- Opening Delimiter -

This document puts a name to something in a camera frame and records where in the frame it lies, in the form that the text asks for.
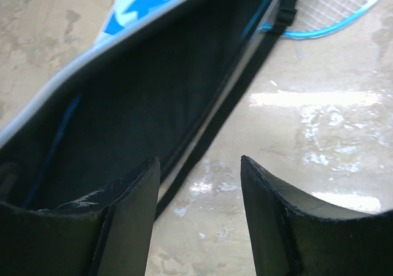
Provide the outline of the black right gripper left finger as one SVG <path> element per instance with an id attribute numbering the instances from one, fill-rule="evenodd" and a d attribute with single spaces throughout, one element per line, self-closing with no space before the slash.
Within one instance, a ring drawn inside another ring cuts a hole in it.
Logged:
<path id="1" fill-rule="evenodd" d="M 144 275 L 158 158 L 53 210 L 1 202 L 2 275 Z"/>

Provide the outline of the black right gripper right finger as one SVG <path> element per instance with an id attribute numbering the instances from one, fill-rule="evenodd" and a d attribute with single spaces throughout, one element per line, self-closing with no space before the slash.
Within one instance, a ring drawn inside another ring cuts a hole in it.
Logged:
<path id="1" fill-rule="evenodd" d="M 392 212 L 318 199 L 248 156 L 241 187 L 257 275 L 391 275 Z"/>

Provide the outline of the blue sport racket bag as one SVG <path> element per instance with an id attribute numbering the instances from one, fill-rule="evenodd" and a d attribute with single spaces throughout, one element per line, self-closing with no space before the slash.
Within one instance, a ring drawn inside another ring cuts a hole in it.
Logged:
<path id="1" fill-rule="evenodd" d="M 249 88 L 298 0 L 178 0 L 86 52 L 1 134 L 1 216 L 101 213 L 151 161 L 160 216 Z"/>

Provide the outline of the blue badminton racket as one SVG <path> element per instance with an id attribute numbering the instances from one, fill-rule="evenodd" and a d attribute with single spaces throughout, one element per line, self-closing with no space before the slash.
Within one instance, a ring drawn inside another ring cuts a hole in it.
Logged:
<path id="1" fill-rule="evenodd" d="M 361 17 L 379 0 L 298 0 L 297 15 L 283 36 L 315 39 L 333 34 Z"/>

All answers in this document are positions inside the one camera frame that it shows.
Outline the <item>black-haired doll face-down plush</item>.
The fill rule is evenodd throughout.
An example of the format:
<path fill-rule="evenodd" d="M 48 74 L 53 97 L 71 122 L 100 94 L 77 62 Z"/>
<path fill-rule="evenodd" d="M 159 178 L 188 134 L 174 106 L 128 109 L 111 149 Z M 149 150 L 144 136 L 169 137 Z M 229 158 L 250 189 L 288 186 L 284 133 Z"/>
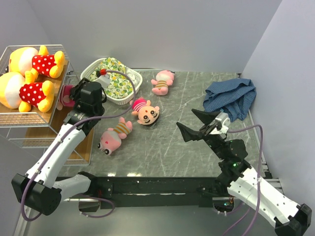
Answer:
<path fill-rule="evenodd" d="M 73 85 L 63 85 L 61 89 L 61 93 L 59 95 L 59 99 L 57 102 L 57 109 L 61 111 L 63 107 L 73 107 L 75 102 L 70 99 L 71 89 Z"/>

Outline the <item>black-haired doll face-up plush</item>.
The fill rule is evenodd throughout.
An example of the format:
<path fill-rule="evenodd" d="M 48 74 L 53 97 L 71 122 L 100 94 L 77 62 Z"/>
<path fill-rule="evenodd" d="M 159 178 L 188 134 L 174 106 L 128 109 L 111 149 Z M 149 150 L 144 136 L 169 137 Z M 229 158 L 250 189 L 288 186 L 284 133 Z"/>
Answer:
<path fill-rule="evenodd" d="M 152 106 L 150 100 L 140 97 L 131 106 L 131 114 L 138 118 L 137 122 L 144 126 L 152 126 L 159 119 L 159 106 Z"/>

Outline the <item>yellow bear plush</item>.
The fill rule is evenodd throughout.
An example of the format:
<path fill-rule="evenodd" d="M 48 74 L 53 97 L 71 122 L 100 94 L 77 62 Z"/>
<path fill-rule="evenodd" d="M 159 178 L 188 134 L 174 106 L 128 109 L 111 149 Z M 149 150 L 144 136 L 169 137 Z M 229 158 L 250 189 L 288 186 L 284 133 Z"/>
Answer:
<path fill-rule="evenodd" d="M 35 82 L 34 77 L 25 78 L 18 72 L 0 76 L 0 103 L 19 112 L 29 112 L 32 107 L 41 112 L 51 109 L 55 87 L 51 81 Z"/>
<path fill-rule="evenodd" d="M 18 72 L 26 77 L 27 72 L 36 78 L 44 75 L 50 78 L 58 78 L 65 65 L 65 55 L 62 51 L 50 54 L 46 46 L 23 47 L 13 51 L 9 57 L 8 71 Z"/>

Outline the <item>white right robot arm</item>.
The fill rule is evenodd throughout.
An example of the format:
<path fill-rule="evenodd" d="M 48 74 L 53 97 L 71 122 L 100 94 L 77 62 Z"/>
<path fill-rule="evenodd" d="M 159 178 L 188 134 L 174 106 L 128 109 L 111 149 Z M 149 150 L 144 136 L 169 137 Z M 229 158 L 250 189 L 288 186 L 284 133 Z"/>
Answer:
<path fill-rule="evenodd" d="M 203 123 L 198 130 L 176 123 L 185 142 L 203 140 L 221 160 L 221 174 L 210 193 L 234 196 L 255 210 L 275 228 L 279 236 L 302 236 L 311 224 L 312 209 L 279 192 L 245 160 L 248 156 L 242 139 L 227 140 L 230 119 L 224 112 L 192 109 Z"/>

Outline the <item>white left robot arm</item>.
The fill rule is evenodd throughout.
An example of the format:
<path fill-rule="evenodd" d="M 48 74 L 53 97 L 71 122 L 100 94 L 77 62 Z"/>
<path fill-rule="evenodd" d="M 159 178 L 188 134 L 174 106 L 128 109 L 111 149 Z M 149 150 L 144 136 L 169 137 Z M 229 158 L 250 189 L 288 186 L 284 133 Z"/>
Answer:
<path fill-rule="evenodd" d="M 28 206 L 40 214 L 50 215 L 60 202 L 77 194 L 91 198 L 97 194 L 96 177 L 80 172 L 74 177 L 57 181 L 56 178 L 69 156 L 88 136 L 104 114 L 106 101 L 103 88 L 98 82 L 83 79 L 71 89 L 75 105 L 63 121 L 55 140 L 43 156 L 24 175 L 16 174 L 12 187 L 21 204 L 21 214 Z"/>

- Closing Delimiter -

_What to produce_: Repeat the lines above, starting at the first and stopping after the line that holds "Provide the outline of the black right gripper right", with the pictures left out.

_Response to the exercise_:
This document puts a name to something in a camera frame and records where in the frame it lies, in the form that the text asks for.
Provide the outline of the black right gripper left finger as one SVG <path> element per instance with an id attribute numbering the instances from one, fill-rule="evenodd" and a d attribute with single spaces throughout, one element per line, self-closing with no space before the slash.
Within one instance, a ring drawn inside another ring cuts a hole in it.
Logged:
<path id="1" fill-rule="evenodd" d="M 144 275 L 158 158 L 53 210 L 1 202 L 2 275 Z"/>

Provide the outline of the black right gripper right finger as one SVG <path> element per instance with an id attribute numbering the instances from one, fill-rule="evenodd" and a d attribute with single spaces throughout, one element per line, self-closing with no space before the slash.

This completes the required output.